Function to forecast the data values upto a certain defined threshold.

def make_forecast(d):
    """Execute the forecast method on the model to make future predictions."""
    model = d['model']
    future = model.make_future_dataframe(
        periods=576, freq='5min', include_history=False)
    future = pd.DataFrame(future['ds'].apply(pd.DateOffset(1)))
    forecast = model.predict(future)
    d['forecast'] = forecast
    

    return d

Function used to normalize all the values of our data.

def normalize_predictions(d):
    """Normalize predictions using np.exp()."""
    predictions = d['predictions']
#     predictions['yhat'] = np.exp(predictions['yhat']) - 1
    d['predictions'] = predictions
    return d

Function used to normalize the values of our forecasted data. As mentioned below, since certain values tend to infinity, we replace these values with None using lambda functions.

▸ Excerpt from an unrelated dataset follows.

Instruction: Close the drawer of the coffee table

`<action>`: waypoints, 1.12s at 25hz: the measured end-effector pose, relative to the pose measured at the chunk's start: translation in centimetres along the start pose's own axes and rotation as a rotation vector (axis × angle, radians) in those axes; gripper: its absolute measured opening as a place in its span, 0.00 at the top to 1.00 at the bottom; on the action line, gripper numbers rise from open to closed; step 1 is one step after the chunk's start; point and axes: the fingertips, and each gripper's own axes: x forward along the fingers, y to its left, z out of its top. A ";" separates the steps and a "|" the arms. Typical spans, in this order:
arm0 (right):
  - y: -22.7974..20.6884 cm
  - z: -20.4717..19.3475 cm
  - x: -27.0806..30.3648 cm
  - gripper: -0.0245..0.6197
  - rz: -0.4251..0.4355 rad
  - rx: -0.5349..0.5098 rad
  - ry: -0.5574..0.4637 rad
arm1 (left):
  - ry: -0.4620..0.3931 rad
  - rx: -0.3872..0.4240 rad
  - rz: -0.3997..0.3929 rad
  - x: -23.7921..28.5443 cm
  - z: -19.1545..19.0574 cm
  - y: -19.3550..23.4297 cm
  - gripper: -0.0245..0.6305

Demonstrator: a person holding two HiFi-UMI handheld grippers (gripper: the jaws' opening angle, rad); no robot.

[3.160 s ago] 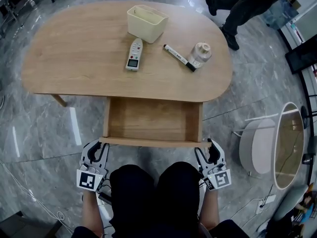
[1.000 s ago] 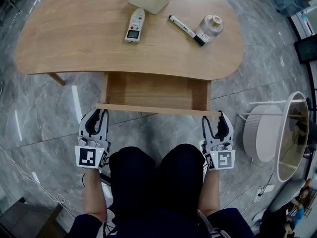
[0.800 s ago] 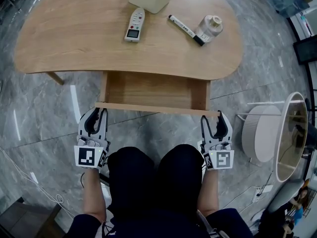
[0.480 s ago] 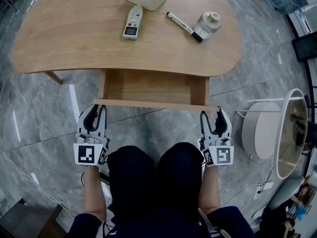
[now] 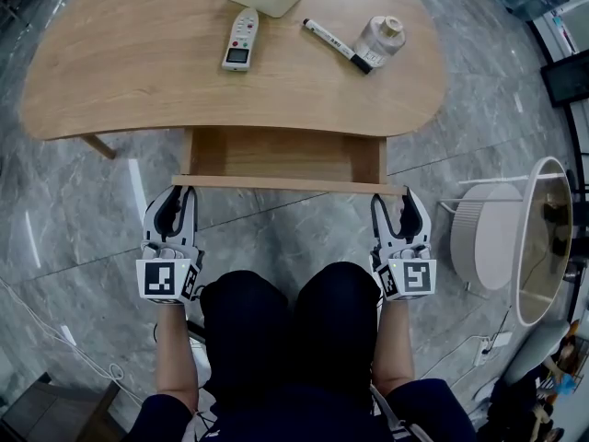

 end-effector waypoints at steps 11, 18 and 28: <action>-0.6 0.3 1.5 0.56 -0.023 0.018 -0.003 | 0.005 -0.027 0.037 1.5 0.3 0.6 0.83; -1.3 0.3 2.5 0.56 -0.035 0.027 0.006 | 0.019 -0.044 0.059 2.7 0.4 0.8 0.83; -1.7 0.6 3.8 0.56 -0.051 0.044 0.013 | 0.022 -0.038 0.115 3.6 0.7 1.7 0.80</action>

def normalize_forecast(d):
    """Normalize predictions using np.exp().
    Note:  np.exp(>709.782) = inf, so replace value with None
    """
    forecast = d['forecast']
#     forecast['yhat'] = forecast['yhat'].apply(
#         lambda x: np.exp(x) - 1 if x < 709.782 else None)
#     forecast['yhat_lower'] = forecast['yhat_lower'].apply(
#         lambda x: np.exp(x) - 1 if x < 709.782 else None)
#     forecast['yhat_upper'] = forecast['yhat_upper'].apply(
#         lambda x: np.exp(x) - 1 if x < 709.782 else None)
    d['forecast'] = forecast
    return d

Function used to calculate the mean squared error of the given test data with respect to the predicted outcomes.

def calc_error(d):
    """Calculate error using mse (mean squared error)."""
    test_data = d['test_data']
    predictions = d['predictions']
    results = mean_squared_error(test_data['y'], predictions['yhat'])
    d['mse'] = results

    return d

Function used to return a table of all the previously calculated values of our forecast and our mean square errors.

def reduce_data_scope(d):
    """Return a tuple (service_name + , + metric_type, {})."""
    return (
        d['service_name'] + ',' + d['metric_name'],
        {
            'forecast': d['forecast'],
            'mse': d['mse'],
        },
    )

Function to Flatten rdd into tuple which will be converted into a dataframe.Row. Checks each float to see if it is a np datatype, since it could be None. If it is an np datatype then it will convert to scalar python datatype so that it can be persisted into a database, since most dont know how to interpret np python datatypes.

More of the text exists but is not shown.